Exercise prompt –
Give again, word for word, each line below starting at the one that contains "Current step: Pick" and ending at the one that contains "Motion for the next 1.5".

——————————

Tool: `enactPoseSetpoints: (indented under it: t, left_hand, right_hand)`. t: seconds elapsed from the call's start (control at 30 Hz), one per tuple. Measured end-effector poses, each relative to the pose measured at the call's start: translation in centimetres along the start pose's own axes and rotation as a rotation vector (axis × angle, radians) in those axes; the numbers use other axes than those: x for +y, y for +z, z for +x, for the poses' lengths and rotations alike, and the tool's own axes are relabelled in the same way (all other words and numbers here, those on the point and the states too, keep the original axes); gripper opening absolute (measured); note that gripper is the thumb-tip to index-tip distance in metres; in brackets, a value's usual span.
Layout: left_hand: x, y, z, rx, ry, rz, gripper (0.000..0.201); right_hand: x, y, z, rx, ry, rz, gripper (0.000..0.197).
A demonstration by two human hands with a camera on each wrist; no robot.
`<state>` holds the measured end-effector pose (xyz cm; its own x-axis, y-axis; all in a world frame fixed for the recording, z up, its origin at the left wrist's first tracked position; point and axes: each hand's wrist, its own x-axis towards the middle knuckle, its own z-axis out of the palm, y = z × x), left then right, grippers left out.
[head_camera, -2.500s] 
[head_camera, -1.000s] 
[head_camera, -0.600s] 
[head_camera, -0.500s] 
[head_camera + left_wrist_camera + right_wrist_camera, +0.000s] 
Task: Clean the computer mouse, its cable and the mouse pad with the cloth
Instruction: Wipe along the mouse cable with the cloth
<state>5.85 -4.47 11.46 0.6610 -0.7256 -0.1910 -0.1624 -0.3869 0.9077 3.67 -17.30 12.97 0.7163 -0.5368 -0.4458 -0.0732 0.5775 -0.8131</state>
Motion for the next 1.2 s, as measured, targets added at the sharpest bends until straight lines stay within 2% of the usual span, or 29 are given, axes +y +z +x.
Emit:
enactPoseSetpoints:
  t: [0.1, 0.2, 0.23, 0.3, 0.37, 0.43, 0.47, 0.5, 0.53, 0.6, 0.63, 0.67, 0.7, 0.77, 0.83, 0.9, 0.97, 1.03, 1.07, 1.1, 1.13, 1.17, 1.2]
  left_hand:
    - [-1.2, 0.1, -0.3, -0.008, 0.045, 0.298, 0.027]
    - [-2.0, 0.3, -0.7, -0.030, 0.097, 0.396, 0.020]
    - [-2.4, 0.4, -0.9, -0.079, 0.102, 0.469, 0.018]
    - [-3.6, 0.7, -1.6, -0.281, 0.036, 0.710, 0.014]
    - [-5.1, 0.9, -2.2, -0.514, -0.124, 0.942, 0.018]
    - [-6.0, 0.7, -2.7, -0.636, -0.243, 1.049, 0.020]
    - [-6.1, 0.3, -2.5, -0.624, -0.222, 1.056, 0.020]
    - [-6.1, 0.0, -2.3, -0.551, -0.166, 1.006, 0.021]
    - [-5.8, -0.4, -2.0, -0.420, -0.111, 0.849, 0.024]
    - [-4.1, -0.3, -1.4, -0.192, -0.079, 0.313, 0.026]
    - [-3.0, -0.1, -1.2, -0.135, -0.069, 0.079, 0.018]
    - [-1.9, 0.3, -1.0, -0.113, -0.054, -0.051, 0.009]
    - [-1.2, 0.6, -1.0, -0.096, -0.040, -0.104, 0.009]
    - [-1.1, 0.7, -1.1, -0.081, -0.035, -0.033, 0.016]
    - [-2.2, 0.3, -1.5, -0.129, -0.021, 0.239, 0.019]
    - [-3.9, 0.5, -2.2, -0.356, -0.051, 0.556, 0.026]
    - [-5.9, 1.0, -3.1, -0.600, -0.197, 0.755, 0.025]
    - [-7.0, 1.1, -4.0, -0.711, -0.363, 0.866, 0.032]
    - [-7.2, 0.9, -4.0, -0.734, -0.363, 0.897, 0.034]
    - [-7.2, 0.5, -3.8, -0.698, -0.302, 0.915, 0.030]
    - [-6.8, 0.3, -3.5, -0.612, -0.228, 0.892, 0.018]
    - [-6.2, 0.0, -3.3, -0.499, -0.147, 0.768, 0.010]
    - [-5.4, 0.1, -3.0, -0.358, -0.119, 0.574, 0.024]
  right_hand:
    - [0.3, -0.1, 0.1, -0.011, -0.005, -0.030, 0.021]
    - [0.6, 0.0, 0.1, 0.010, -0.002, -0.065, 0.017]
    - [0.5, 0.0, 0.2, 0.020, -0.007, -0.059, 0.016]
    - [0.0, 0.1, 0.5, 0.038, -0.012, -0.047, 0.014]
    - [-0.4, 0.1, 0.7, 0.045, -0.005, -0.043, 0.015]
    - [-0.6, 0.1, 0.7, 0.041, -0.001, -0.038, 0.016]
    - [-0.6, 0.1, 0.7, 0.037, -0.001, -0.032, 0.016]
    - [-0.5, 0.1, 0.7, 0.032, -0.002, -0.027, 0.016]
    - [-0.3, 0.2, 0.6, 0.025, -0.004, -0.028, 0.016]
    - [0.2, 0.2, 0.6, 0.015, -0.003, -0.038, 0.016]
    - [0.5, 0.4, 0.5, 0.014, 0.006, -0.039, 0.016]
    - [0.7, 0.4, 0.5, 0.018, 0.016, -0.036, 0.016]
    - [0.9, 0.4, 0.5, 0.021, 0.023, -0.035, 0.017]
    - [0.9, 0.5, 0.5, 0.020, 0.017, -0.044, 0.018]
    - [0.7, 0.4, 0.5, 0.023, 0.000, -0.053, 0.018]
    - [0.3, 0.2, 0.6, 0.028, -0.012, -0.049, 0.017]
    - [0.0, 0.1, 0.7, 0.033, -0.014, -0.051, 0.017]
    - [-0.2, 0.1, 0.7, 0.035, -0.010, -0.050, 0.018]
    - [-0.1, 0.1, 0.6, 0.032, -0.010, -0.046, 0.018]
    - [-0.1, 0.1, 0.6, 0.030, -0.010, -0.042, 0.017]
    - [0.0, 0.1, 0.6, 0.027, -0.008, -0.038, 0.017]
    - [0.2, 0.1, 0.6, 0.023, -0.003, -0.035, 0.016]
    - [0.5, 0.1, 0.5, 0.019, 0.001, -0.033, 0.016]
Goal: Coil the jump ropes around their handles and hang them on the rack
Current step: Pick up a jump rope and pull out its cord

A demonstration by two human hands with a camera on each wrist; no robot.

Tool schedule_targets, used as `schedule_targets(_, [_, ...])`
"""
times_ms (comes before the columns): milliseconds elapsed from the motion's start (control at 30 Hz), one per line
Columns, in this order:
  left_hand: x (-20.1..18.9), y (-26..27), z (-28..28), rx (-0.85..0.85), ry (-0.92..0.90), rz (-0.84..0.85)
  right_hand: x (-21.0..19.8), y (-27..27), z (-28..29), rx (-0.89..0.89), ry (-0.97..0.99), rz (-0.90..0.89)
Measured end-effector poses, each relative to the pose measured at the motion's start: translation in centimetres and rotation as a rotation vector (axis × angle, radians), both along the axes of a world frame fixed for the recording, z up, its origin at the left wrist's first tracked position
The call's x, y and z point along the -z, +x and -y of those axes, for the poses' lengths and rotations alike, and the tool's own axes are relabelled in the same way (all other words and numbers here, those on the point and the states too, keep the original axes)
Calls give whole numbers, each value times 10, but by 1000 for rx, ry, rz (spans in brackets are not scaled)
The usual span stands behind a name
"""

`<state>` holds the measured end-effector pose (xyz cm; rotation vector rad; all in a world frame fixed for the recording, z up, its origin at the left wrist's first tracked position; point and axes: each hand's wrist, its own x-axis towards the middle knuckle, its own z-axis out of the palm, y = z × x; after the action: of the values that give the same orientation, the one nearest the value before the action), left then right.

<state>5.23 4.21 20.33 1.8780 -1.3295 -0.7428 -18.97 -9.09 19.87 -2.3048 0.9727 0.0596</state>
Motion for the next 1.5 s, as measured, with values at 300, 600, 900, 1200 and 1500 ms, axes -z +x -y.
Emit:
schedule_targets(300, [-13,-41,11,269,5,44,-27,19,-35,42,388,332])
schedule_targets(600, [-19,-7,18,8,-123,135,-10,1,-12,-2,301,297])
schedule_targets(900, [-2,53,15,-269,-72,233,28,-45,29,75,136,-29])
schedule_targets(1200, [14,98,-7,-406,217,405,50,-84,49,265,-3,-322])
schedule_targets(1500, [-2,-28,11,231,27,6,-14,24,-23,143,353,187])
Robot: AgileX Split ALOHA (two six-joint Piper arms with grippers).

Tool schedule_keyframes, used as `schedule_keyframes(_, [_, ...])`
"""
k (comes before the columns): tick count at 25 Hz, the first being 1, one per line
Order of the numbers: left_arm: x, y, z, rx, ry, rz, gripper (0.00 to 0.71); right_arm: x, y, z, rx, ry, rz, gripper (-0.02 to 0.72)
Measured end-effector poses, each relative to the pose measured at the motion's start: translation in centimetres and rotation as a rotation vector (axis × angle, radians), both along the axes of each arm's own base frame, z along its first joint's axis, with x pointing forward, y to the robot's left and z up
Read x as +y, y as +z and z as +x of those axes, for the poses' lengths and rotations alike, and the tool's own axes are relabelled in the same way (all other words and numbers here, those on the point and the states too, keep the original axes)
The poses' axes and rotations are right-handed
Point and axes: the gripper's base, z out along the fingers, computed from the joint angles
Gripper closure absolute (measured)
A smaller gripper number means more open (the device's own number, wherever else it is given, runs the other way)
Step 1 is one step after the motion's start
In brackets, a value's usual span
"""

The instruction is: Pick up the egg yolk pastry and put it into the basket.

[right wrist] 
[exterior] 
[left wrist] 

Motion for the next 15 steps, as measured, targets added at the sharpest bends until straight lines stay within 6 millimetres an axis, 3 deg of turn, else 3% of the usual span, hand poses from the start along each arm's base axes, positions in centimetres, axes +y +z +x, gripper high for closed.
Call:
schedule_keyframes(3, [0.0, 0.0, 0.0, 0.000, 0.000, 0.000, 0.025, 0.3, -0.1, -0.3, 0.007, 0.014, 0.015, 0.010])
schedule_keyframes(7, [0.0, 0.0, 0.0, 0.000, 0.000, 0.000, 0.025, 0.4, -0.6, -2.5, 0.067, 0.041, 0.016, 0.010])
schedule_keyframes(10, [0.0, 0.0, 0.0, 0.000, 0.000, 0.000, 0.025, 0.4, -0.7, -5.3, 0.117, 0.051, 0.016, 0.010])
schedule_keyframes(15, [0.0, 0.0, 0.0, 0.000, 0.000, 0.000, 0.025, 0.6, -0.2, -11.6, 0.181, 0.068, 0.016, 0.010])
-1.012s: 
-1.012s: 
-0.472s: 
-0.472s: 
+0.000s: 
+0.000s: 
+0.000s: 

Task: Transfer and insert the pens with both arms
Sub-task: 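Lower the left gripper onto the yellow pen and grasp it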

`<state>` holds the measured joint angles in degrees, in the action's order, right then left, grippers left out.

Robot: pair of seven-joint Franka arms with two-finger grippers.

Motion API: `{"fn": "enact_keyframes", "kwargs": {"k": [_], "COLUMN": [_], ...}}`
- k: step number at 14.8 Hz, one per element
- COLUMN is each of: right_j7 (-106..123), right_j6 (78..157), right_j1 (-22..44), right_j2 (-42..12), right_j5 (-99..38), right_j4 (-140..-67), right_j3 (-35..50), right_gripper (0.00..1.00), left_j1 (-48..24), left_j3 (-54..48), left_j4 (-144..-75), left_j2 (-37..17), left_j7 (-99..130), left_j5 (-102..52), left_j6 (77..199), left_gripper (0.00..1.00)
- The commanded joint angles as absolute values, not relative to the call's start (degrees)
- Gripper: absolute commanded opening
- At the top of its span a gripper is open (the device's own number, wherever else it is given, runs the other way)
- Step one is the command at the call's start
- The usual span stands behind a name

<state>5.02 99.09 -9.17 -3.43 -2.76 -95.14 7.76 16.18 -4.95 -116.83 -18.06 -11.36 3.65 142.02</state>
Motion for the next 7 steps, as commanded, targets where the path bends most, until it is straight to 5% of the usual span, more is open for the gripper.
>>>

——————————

Solution below –
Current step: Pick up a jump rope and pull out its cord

A demonstration by two human hands with a camera on each wrist; no robot.

Tool schedule_targets, used as `schedule_targets(_, [_, ...])`
"""
times_ms (comes before the columns): milliseconds elapsed from the motion's start (control at 30 Hz), one per line
Columns, in this order:
  left_hand: x (-20.1..18.9), y (-26..27), z (-28..28), rx (-0.85..0.85), ry (-0.92..0.90), rz (-0.84..0.85)
  right_hand: x (-21.0..19.8), y (-27..27), z (-28..29), rx (-0.89..0.89), ry (-0.97..0.99), rz (-0.90..0.89)
Measured end-effector poses, each relative to the pose measured at the motion's start: translation in centimetres and rotation as a rotation vector (axis × angle, radians), both along the axes of a world frame fixed for the recording, z up, its origin at the left wrist's first tracked position
The call's x, y and z point along the -z, +x and -y of those axes, for the poses' lengths and rotations alike, and the tool's own axes are relabelled in the same way (all other words and numbers here, those on the point and the states too, keep the original axes)
Calls give whole numbers, each value times 10, but by 1000 for rx, ry, rz (spans in brackets are not scaled)
The usual span stands behind a name
"""

`<state>` holds the measured end-effector pose (xyz cm; rotation vector rad; all in a world frame fixed for the recording, z up, its origin at the left wrist's first tracked position; point and axes: each hand's wrist, its own x-axis towards the middle knuckle, its own z-axis out of the palm, y = z × x; after the action: of the values that give the same orientation, the one nearest the value before the action), left then right.

<state>5.23 4.21 20.33 1.8780 -1.3295 -0.7428 -18.97 -9.09 19.87 -2.3048 0.9727 0.0596</state>
Motion for the next 1.5 s, as measured, with values at 300, 600, 900, 1200 and 1500 ms, axes -z +x -y.

The exercise is done now.